Io e Valerio ci fermammo con loro per un’oretta: quando lui mi disse che aveva bisogno di prendere un po’ d’aria, sebbene ne fossi dispiaciuta, non esitai ad alzarmi dalla sedia e a seguirlo - i suoi amici erano delle persone molto simpatiche, ma non me la sentivo di restare sola con loro.
Dopo un po’, nella nostra conversazione iniziarono a crearsi momenti di silenzio sempre più lunghi, ma né io né lui sembravamo preoccuparcene, perché in quei piccoli spazi vuoti non sembrava esserci posto per l’imbarazzo. Al contrario, quando uno dei due riprendeva a parlare, avevo come l’impressione che quella piccola oasi muta si fosse estinta troppo presto.
Per un po’ dimenticai Lisa, Marta, tutte quelle menate con Luigi e la sua evidente avversione per le relazioni monogame; forse addirittura la mia vecchia compagnia e il ragazzo che per tanto tempo avevo continuato ad amare segretamente: ormai era arrivato il momento.
Perché in quell’istante ne fossi così certa, adesso non saprei più spiegarlo. Era qualcosa di talmente irrazionale, di splendido e allo stesso tempo agghiacciante: la sensazione di staccarmi dal suolo, dalle assi che finalmente cedevano, di librarmi nel vento minaccioso, guardandomi dietro nella pioggia fitta e scura e capire, finalmente, che non mi importava più nulla - quella piccola luce che avevo alimentato con tanta fatica poteva anche spegnersi, perché adesso intravedevo i primi raggi del sole. Un cambiamento così repentino, se fossi stata soltanto abbastanza lucida da scorgere le insidie che si nascondevano dietro la sua bellezza sconcertante, mi avrebbe semplicemente terrorizzata. In momenti simili, però, è difficile provare qualcosa di davvero negativo: di fronte a una luce così abbagliante, il dolore svanisce come nebbia del mattino, l’angoscia si dissolve in una nuvola di vapore; provare del risentimento verso qualsiasi cosa passata sembra inconcepibile.

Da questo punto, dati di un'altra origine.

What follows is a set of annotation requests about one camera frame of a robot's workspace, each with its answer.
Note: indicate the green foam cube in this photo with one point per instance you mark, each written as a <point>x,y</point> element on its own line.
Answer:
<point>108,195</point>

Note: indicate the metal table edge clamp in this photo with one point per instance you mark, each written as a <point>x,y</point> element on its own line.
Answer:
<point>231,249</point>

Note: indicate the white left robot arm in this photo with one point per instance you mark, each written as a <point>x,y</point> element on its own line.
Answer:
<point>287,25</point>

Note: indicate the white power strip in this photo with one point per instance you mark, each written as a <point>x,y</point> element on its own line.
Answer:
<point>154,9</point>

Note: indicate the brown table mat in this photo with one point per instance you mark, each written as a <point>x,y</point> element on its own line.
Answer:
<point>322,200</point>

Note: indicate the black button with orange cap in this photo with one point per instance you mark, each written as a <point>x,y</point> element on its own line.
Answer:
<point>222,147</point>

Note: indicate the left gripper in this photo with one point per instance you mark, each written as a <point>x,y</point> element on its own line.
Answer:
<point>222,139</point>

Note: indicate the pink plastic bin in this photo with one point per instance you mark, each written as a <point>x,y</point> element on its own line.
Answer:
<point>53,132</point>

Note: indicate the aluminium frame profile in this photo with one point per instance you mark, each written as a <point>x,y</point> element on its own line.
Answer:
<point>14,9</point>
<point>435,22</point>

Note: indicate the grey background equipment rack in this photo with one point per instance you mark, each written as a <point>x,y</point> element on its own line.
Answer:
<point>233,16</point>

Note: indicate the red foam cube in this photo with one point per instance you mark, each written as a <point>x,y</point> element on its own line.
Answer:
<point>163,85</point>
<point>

Dopo un po’, ci fermammo su una panchina vicino all’ingresso del parco. Valerio mi offrì una sigaretta, ma rifiutai; lo guardai mentre faceva correre il dito sulla rotellina di metallo dell’accendino, riuscendo a produrre non più di qualche scintilla; imprecò sottovoce, ma alla fine riuscì nel suo intento.
«Questo accendino è un po’ andato», mi disse, sorridendo in una nuvola di fumo, «Devo procurarmene un altro, prima di trovarmi a secco in un momento di felicità».
Probabilmente notò la mia occhiata interrogativa, perché aggiunse: «sai, cerco di non fumare mai quando mi sento triste o annoiato. Sarebbe come sminuire il gesto, non credi?»
Alzai le spalle. «Non ne ho idea, non ho mai fumato».
«Non c’entra tanto il fumare, può trattarsi di qualsiasi cosa: un gesto che ti renda felice, ma che allo stesso tempo … senti come se meritasse rispetto, capisci? Come se in alcuni momenti non dovessi servirtene». Scosse la testa. «Beh, come posso dirtelo? Il fatto è che lascia inappagati. Come quasi ogni altra cosa piacevole: quando vedi un tuo desiderio realizzarsi e capisci che per te non è abbastanza, quando trovi una canzone che ti piace tantissimo e l’ascolti fino a odiarla … queste cose non sono in grado di appagare perché incomplete, imperfette. Sono così perché anche noi non siamo completi, e più ci sentiamo infelici o annoiati, più sentiamo il bisogno di averle, anche se incapaci di aiutarci. È soltanto quando non siamo nel bisogno che possiamo godere appieno della bellezza di un gesto, o almeno io la penso così. Anche un gesto stupido come fumare una sigaretta».
«Non ci avevo mai pensato. Tu … ecco, potrebbe sembrarti fuori luogo come domanda: credi che questo potrebbe essere valido anche per cose più importanti?»
«Non ti capisco». Mi schiarii la voce.
«Ecco, intendevo … credi che anche l’amore funzioni così?»
Non appena finii di pronunciare quelle parole certamente arrossii: non ero riuscita nemmeno a vagliare quanto in quel frangente potesse sembrare sensata una domanda simile che già l’avevo posta. Valerio mi sorrise tristemente.
«L’amore funziona diversamente da qualsiasi altra cosa, ma credo che, in linea di massima, questo principio potrebbe anche essere applicabile. In fondo, quando amiamo per noia o per solitudine non amiamo davvero, cerchiamo nell’altro qualcosa che ci manca e che pensiamo di non poter trovare in noi stessi - ma non si tratta di amore, in quel caso, solo di una ricerca egoistica e vana».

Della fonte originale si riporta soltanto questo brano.